Archaeology at Kingsmill At least a dozen full-scale historical archaeological excavations have
been conducted at Kingsmill over the years. As part of the 1970 purchase
agreement from Colonial Williamsburg, Anheuser Busch agreed to preserve the
historic heritage of the property and excavate any threatened historic sites
during the course of development. As a result, approximately a dozen full-scale
archaeological excavations took place at Kingsmill between 1972 and 1976, all
directed by Dr. William Kelso, and which culminated with a published volume of
this work (Kelso
1984). Kelso and his colleagues excavated a variety of sites that
spanned the colonial period, among them major plantation seats at Pettus
(44JC33), Bray (44JC34), and Lewis Burwell III’s Kingsmill plantation
(44JC37), quartering sites for servants and slaves at Utopia (44JC32),
Littletown (44JC35), Kingsmill Quarter (44JC39), Hampton Key (44JC44), and
North Quarter (44JC52), and a tavern and wharf at Burwell’s Landing
(44JC40) (Kelso
1973,
1974,
1976,
1977,
1984).
Early Excavations at Utopia, 1973-74 Archaeology at Kingsmill took a hiatus for nearly 15 years until 1993
when Busch made plans to develop the 270-acre Utopia subsection of the
property.

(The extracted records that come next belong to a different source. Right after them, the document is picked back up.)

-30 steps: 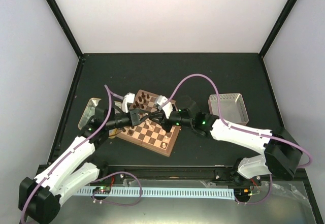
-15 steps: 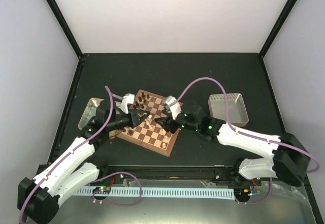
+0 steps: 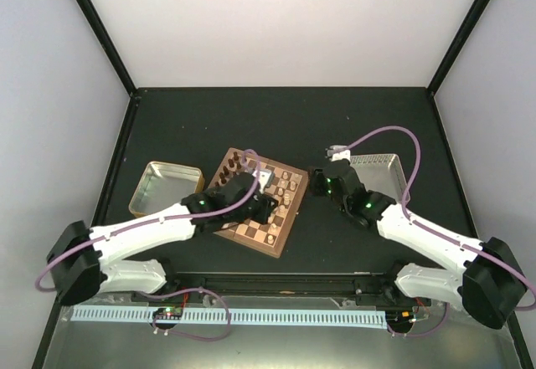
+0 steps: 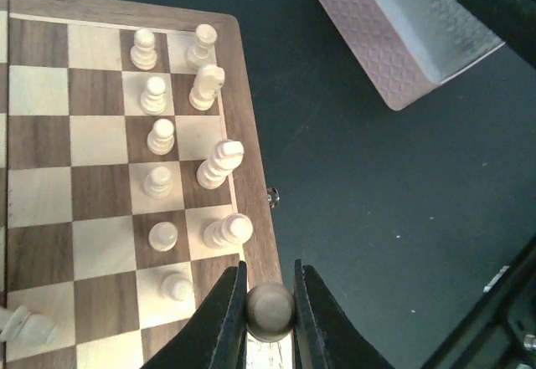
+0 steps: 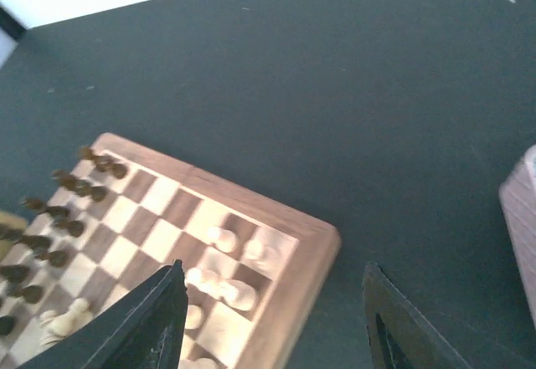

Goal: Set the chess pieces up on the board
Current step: Place the chess piece on the chessboard.

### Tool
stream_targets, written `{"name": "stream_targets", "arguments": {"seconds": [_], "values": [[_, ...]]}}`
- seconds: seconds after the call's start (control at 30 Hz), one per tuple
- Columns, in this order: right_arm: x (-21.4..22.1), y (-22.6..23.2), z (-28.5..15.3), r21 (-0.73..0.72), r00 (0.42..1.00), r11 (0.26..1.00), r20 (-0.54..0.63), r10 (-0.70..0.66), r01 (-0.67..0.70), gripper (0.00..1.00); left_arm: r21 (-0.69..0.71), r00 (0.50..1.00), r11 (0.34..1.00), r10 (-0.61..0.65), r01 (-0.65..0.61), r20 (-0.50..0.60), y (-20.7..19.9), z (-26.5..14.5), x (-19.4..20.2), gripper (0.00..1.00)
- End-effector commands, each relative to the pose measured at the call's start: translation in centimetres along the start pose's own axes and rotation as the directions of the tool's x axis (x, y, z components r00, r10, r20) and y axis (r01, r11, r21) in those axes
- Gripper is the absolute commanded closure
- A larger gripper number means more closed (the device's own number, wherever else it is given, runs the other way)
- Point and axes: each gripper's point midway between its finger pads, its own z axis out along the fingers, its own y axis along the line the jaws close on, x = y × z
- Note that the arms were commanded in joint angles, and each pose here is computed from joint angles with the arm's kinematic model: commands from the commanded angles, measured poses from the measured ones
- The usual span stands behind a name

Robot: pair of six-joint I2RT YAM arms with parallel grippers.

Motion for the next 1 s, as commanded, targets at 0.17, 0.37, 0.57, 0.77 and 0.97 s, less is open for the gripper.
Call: {"name": "stream_targets", "arguments": {"seconds": [0.17, 0.37, 0.57, 0.77, 0.97], "values": [[0.5, -4.0, -0.3, 0.137, 0.993, 0.984, 0.016, 0.117, -0.118, 0.42, -0.251, 0.984, 0.952, 0.161, -0.176, -0.082, -0.6, 4.1, 1.9, 0.98], [0.7, -4.1, -0.1, 0.141, 0.994, 0.984, 0.008, 0.112, -0.112, 0.42, -0.303, 0.976, 0.929, 0.184, -0.212, -0.120, -0.3, 5.4, 3.0, 0.98], [1.2, -4.2, 0.1, 0.148, 0.993, 0.982, -0.008, 0.117, -0.115, 0.42, -0.304, 0.972, 0.924, 0.201, -0.231, -0.124, 0.0, 5.9, 3.4, 0.98], [1.4, -4.0, 0.3, 0.144, 0.993, 0.983, -0.023, 0.118, -0.113, 0.42, -0.275, 0.966, 0.928, 0.225, -0.252, -0.126, -0.4, 6.4, 3.4, 0.98], [1.3, -3.8, 0.5, 0.142, 0.994, 0.985, -0.030, 0.103, -0.098, 0.42, -0.265, 0.968, 0.933, 0.216, -0.244, -0.131, -0.1, 7.1, 3.9, 0.97]]}}
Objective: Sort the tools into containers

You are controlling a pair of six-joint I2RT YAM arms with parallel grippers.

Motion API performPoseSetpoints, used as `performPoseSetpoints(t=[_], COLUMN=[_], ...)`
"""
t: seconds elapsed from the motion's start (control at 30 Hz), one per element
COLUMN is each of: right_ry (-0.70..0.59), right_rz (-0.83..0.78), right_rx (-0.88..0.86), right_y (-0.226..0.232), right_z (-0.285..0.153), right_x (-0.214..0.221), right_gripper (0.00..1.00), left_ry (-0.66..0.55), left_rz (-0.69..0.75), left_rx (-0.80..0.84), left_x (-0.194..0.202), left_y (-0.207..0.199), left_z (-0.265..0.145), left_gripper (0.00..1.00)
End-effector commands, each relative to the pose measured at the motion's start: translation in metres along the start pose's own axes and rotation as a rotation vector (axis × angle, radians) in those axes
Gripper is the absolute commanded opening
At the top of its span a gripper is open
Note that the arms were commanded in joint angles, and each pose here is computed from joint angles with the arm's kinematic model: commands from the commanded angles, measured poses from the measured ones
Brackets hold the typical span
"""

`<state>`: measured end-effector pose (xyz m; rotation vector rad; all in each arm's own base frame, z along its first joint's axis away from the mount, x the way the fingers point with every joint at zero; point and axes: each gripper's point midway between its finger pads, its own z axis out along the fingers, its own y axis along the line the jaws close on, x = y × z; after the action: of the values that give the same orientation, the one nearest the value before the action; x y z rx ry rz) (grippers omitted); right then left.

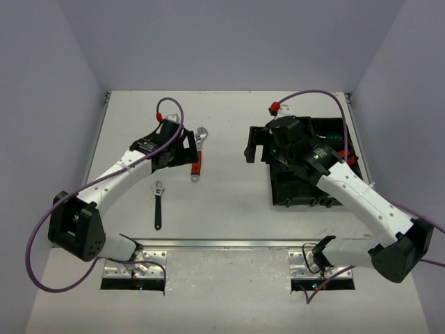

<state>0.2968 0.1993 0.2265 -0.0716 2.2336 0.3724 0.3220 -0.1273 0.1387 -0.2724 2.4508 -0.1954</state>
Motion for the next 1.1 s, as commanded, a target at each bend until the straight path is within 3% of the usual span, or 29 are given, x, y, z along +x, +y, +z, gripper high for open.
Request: performPoseSetpoints(t=[0.0,0.23,0.4,0.53,0.7,1.07], right_ry=[-0.002,0.061,0.182,0.241,0.172,0.057], right_rz=[-0.040,-0.009,-0.008,-0.021,0.036,0.007], right_rx=[-0.008,-0.085,-0.151,-0.019,0.113,0.110], right_y=[0.000,0.031,0.077,0.091,0.090,0.127], right_z=[-0.001,0.045,0.109,0.163,0.216,0.271], right_x=[-0.001,0.001,0.007,0.007,0.002,-0.002], right_gripper=[0.99,0.99,0.99,0.99,0.99,0.98], left_ry=[-0.066,-0.242,-0.367,-0.442,-0.414,-0.365], left_rz=[-0.017,-0.003,0.047,0.016,0.001,0.035], left_rx=[0.062,0.052,0.040,0.036,0.046,0.119], left_x=[-0.020,-0.040,-0.041,-0.037,-0.014,-0.007], left_y=[-0.021,0.004,0.031,0.044,0.048,0.032], left_z=[-0.012,-0.078,-0.121,-0.129,-0.105,-0.096], left_gripper=[1.00,1.00,1.00,1.00,1.00,1.00])
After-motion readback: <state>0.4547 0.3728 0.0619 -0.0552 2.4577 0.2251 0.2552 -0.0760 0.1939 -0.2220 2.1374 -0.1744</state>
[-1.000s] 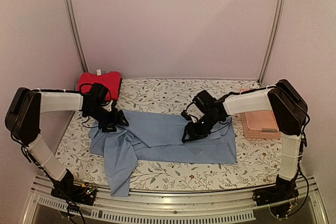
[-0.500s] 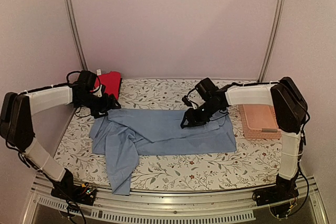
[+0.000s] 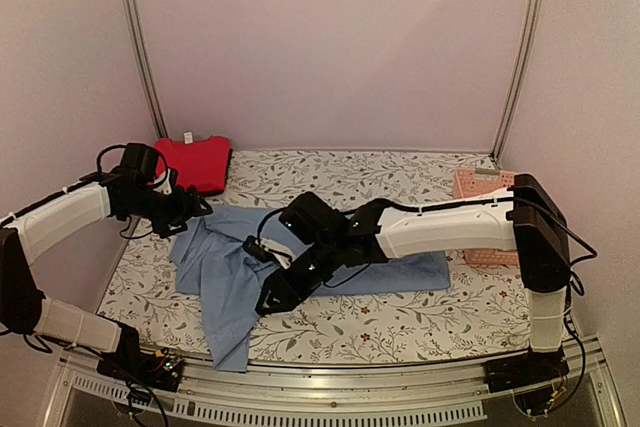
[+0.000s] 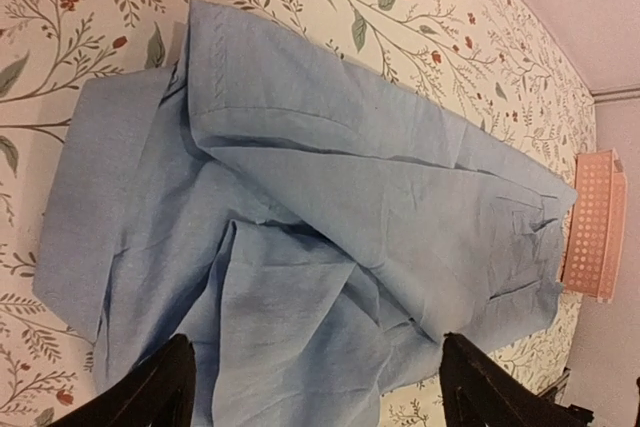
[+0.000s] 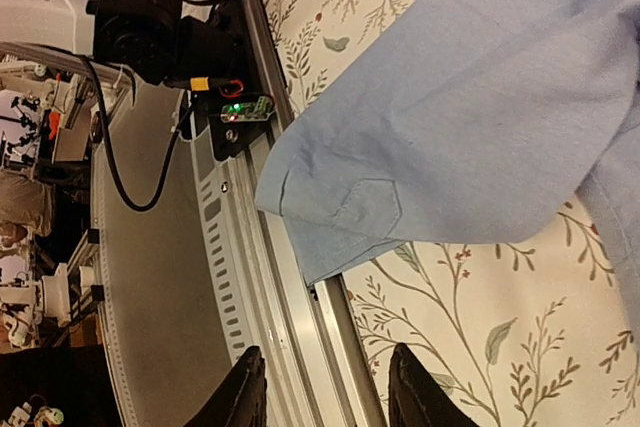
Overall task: Fold and stack the mixed laundry pile
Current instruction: Adjust the rectangle-folded shirt at the center of the board.
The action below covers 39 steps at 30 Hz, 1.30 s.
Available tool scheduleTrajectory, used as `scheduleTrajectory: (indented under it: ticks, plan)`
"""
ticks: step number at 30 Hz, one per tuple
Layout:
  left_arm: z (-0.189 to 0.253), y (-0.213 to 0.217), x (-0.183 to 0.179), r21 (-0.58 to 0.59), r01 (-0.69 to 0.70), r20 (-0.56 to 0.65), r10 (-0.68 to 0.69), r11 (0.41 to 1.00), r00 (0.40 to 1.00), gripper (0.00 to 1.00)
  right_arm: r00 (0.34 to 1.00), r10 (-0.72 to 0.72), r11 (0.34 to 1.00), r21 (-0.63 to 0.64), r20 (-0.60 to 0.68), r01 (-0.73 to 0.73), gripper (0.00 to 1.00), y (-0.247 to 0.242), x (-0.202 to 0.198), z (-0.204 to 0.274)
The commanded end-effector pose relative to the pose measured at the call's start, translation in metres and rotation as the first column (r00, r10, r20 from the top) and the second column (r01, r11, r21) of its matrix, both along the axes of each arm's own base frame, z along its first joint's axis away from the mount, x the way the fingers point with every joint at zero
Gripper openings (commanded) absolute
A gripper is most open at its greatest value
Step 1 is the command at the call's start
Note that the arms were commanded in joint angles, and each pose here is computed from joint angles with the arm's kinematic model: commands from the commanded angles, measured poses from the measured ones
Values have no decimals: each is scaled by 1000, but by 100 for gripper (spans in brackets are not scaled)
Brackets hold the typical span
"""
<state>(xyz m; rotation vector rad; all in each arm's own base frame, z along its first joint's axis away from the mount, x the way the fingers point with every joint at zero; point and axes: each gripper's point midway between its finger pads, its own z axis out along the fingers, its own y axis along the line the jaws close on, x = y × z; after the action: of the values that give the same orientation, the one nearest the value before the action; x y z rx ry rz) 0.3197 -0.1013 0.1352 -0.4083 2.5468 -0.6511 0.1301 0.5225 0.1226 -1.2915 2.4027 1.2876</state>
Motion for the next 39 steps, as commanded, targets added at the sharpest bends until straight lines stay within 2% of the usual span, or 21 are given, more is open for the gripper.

Kelso had excavated only a portion of the Utopia site (44JC32) in
1973-74, concentrating his efforts on the excavation of a large post-in-ground
structure with a half cellar dubbed the Utopia Cottage, a well, portions of a
fence line and drainage ditch, and a stock watering pond (Kelso 1976,
1984:72-76). Based on the artifact findings, Kelso
surmised that activity took place at the site between ca. 1670 to 1700, when
Thomas Pettus Jr. owned the property. It is likely that at various times Pettus
rented the property to tenants and also used it to house some of his English
indentured servants and enslaved Africans (Kelso 1976,
1984,
1995;
Outlaw et
al. 1977;
Miller
1978;
Fesler
2000a).
Later Excavations at Utopia, 1993-97 In 1993, testing around Kelso’s original excavation area at Utopia
revealed additional artifact concentrations across an area several acres in
size (Fesler
1997). As archaeologists with the James River Institute for Archaeology
continued to evaluate the site, it became apparent that Utopia consisted of
more than the single late seventeenth-century habitation episode that Kelso
excavated. Indeed, Utopia was occupied by four successive groups, each living
in separate houses and producing their own distinctive archaeological imprint.
The entire span of these occupations is bracketed within a 100 year period, ca.
1675 to ca. 1775, and each appears to have lasted no more than 25 to 30 years,
roughly a generation. A small burial ground associated with Utopia II and III
is also present at the site and adds a fifth archaeological context (Fesler 2004a).